Data provided:
■ ■ ■ ■

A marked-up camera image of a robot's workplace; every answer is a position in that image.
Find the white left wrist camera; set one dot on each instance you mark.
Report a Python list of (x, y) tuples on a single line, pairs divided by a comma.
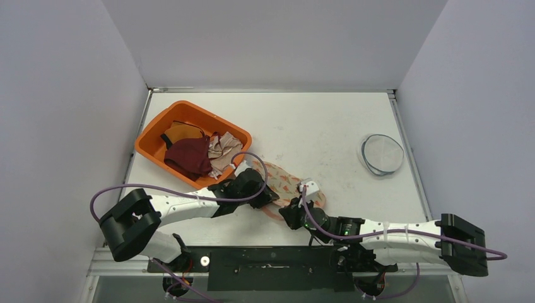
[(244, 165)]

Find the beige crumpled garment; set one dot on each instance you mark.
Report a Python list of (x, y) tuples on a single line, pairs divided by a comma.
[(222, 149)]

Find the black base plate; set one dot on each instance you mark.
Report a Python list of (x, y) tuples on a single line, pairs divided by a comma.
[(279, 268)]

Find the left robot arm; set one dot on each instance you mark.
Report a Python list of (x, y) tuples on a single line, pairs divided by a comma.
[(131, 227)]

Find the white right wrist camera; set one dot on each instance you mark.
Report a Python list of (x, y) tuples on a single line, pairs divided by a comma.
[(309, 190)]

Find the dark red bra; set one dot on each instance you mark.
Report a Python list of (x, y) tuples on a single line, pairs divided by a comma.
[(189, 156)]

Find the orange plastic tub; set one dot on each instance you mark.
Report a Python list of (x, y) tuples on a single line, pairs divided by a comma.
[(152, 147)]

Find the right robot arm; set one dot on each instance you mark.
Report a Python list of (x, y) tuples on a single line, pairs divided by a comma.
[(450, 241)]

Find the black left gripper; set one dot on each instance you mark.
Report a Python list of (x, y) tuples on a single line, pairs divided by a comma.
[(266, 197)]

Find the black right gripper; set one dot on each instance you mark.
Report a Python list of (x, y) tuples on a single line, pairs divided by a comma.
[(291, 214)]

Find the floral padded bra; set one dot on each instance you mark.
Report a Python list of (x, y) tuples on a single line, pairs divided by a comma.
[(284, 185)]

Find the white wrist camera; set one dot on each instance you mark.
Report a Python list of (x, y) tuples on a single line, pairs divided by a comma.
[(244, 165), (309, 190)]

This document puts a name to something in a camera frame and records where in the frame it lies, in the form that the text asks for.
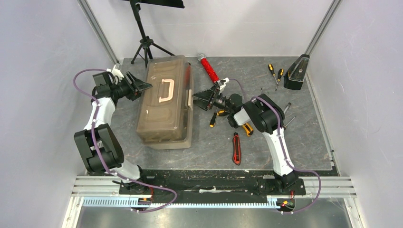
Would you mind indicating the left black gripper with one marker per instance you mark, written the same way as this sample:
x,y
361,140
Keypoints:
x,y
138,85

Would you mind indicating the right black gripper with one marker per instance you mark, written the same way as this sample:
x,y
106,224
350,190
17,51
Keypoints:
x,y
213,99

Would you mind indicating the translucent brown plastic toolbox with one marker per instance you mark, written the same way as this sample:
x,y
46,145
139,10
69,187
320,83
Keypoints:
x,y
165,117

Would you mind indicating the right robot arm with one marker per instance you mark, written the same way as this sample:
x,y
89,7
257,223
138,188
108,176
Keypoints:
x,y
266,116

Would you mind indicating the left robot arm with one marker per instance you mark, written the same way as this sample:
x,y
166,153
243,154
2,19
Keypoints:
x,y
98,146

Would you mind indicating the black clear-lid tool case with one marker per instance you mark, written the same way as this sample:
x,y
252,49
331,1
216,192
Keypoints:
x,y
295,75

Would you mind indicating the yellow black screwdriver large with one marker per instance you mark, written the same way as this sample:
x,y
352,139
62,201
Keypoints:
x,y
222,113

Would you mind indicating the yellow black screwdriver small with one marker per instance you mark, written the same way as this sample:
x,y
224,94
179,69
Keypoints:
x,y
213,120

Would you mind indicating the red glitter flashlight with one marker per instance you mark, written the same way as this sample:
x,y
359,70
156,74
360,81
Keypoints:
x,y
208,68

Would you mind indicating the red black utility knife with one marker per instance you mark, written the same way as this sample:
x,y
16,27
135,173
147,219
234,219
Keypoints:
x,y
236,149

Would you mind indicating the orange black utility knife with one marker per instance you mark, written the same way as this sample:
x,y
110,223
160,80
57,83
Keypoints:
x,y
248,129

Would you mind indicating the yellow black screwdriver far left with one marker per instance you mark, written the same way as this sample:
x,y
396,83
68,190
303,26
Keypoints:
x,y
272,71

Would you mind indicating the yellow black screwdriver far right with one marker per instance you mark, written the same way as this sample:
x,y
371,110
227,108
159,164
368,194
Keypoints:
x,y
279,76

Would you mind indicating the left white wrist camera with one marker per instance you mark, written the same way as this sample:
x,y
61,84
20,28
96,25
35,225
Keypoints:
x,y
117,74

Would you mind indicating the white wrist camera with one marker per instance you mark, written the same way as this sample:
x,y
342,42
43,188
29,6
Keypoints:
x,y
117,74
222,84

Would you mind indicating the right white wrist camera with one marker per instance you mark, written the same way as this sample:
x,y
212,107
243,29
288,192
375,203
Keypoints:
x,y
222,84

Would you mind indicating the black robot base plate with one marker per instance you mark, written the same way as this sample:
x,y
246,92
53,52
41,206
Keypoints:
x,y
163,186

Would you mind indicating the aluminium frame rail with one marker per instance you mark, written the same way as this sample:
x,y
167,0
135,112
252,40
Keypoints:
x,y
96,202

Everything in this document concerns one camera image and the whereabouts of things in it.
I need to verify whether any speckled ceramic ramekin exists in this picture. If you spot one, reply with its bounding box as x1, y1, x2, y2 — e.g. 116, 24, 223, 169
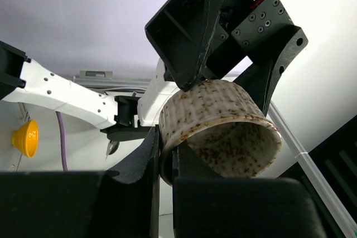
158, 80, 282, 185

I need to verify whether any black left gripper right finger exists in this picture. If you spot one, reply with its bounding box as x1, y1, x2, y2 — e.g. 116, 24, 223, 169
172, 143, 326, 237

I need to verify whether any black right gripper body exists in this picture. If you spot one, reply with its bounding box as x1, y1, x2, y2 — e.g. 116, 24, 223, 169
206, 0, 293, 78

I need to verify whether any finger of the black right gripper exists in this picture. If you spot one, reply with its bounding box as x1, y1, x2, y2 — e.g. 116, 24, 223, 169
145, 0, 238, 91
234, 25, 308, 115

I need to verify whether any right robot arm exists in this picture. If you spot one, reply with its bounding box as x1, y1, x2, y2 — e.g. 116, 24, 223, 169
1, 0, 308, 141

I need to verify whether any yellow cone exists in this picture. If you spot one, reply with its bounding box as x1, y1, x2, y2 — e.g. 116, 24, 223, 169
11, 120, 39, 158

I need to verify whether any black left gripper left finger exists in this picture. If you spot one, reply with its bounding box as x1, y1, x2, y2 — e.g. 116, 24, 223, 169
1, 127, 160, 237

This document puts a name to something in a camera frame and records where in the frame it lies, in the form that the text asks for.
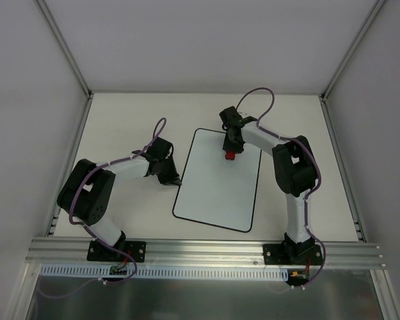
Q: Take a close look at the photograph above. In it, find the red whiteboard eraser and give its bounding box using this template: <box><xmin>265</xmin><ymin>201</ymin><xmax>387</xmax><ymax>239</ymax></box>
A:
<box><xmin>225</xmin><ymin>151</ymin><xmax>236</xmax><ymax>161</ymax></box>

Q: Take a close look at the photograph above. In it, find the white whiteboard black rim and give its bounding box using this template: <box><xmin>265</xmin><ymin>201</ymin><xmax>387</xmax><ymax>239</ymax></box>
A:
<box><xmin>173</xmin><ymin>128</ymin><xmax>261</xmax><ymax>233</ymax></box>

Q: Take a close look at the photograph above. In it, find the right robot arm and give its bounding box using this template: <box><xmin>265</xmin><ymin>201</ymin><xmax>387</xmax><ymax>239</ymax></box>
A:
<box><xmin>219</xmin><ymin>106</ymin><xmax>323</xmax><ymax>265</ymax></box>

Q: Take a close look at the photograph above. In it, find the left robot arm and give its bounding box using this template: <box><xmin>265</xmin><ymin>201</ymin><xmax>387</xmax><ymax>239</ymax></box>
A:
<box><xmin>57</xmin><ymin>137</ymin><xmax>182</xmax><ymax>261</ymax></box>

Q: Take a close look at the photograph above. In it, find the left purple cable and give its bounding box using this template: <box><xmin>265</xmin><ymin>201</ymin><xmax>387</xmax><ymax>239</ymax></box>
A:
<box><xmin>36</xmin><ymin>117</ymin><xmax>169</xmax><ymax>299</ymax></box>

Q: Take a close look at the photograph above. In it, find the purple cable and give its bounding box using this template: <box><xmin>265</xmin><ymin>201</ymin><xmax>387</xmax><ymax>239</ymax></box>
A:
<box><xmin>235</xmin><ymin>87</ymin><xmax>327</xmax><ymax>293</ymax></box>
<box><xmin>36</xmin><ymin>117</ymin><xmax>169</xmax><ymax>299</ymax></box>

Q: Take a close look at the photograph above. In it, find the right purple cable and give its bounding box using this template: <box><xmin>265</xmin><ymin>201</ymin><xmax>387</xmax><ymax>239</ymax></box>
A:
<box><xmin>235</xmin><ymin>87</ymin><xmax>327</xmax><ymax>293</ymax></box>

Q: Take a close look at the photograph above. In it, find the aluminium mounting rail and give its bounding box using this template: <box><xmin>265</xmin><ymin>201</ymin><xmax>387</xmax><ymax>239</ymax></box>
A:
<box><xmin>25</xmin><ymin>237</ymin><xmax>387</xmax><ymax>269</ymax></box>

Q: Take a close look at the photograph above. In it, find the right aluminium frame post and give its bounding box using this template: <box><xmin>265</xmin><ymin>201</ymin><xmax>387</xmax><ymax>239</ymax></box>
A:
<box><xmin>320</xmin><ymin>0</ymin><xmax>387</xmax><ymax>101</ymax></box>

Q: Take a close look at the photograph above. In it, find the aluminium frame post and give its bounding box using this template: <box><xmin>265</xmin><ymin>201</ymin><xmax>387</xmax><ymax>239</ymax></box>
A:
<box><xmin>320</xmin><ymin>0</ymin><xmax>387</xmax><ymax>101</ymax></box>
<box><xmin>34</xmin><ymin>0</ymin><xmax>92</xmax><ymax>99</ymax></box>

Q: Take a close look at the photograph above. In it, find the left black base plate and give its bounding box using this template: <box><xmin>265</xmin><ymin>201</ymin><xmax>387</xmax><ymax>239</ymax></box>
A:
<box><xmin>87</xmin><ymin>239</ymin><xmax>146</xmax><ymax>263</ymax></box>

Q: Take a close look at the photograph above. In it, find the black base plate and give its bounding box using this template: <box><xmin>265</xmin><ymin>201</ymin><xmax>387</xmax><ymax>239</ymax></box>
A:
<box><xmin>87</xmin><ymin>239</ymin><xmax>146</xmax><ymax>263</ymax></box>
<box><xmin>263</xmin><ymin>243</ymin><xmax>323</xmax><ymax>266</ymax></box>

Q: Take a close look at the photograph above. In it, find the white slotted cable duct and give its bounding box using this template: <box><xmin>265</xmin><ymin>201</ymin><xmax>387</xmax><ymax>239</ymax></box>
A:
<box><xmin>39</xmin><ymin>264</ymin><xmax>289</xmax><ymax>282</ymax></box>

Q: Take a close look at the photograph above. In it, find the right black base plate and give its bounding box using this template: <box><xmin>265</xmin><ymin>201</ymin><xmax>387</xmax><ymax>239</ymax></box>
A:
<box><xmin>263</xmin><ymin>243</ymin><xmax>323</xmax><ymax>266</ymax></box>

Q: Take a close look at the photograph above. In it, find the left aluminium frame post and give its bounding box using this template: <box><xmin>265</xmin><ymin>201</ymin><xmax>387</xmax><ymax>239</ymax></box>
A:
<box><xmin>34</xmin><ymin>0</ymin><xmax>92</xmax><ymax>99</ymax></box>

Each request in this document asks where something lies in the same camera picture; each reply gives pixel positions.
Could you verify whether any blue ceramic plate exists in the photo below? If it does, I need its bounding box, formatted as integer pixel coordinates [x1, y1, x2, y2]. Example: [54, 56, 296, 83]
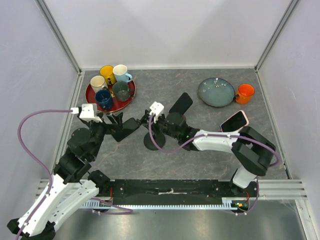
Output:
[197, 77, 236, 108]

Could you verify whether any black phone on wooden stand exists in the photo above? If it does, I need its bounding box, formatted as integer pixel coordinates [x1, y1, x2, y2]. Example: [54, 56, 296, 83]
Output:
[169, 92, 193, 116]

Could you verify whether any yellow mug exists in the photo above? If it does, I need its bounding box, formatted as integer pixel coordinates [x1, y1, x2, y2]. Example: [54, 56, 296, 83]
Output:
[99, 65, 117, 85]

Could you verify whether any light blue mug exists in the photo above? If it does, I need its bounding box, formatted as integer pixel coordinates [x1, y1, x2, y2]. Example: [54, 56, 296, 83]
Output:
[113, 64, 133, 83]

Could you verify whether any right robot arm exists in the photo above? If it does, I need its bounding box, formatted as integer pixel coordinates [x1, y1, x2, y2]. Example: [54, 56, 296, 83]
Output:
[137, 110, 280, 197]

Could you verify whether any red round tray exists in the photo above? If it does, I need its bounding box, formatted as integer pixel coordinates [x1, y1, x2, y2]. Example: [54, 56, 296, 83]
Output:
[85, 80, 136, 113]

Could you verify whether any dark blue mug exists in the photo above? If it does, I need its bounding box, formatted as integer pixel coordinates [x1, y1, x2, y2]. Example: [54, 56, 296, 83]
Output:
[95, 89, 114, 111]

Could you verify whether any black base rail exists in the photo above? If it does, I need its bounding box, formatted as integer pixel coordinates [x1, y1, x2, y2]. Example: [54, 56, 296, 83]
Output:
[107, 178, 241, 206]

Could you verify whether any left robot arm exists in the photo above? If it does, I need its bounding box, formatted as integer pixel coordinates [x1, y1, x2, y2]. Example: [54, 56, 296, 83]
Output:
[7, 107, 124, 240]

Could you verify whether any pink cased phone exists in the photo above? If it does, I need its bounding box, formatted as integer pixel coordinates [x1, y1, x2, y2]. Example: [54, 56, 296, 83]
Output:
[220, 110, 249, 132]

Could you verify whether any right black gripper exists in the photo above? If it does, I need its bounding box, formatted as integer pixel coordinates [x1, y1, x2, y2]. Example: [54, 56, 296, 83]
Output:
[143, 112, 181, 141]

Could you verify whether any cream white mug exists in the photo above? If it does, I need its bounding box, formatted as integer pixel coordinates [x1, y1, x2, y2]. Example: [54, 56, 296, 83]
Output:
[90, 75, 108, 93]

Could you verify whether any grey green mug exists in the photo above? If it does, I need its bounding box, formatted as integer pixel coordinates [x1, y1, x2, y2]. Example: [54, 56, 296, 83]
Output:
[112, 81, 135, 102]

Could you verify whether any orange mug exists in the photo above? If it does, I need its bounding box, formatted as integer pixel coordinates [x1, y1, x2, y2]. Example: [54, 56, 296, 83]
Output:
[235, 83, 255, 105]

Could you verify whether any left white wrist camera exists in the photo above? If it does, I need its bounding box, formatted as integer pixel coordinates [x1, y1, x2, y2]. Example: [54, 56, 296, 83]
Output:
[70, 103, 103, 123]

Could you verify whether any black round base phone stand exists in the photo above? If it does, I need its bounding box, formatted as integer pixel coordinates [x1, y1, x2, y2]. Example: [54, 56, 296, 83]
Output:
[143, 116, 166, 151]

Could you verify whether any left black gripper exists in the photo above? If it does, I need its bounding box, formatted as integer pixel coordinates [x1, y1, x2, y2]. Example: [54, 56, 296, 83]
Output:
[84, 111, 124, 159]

■ ■ ■ ■

Exercise aim: Show all lines above holding the word "dark".

Solution to this exercise:
Find the dark red bra; set one dot on each instance you mark.
Could you verify whether any dark blue mug exists in the photo above? If it does, I need its bounding box, formatted as integer pixel coordinates [x1, y1, x2, y2]. Example: [54, 56, 296, 83]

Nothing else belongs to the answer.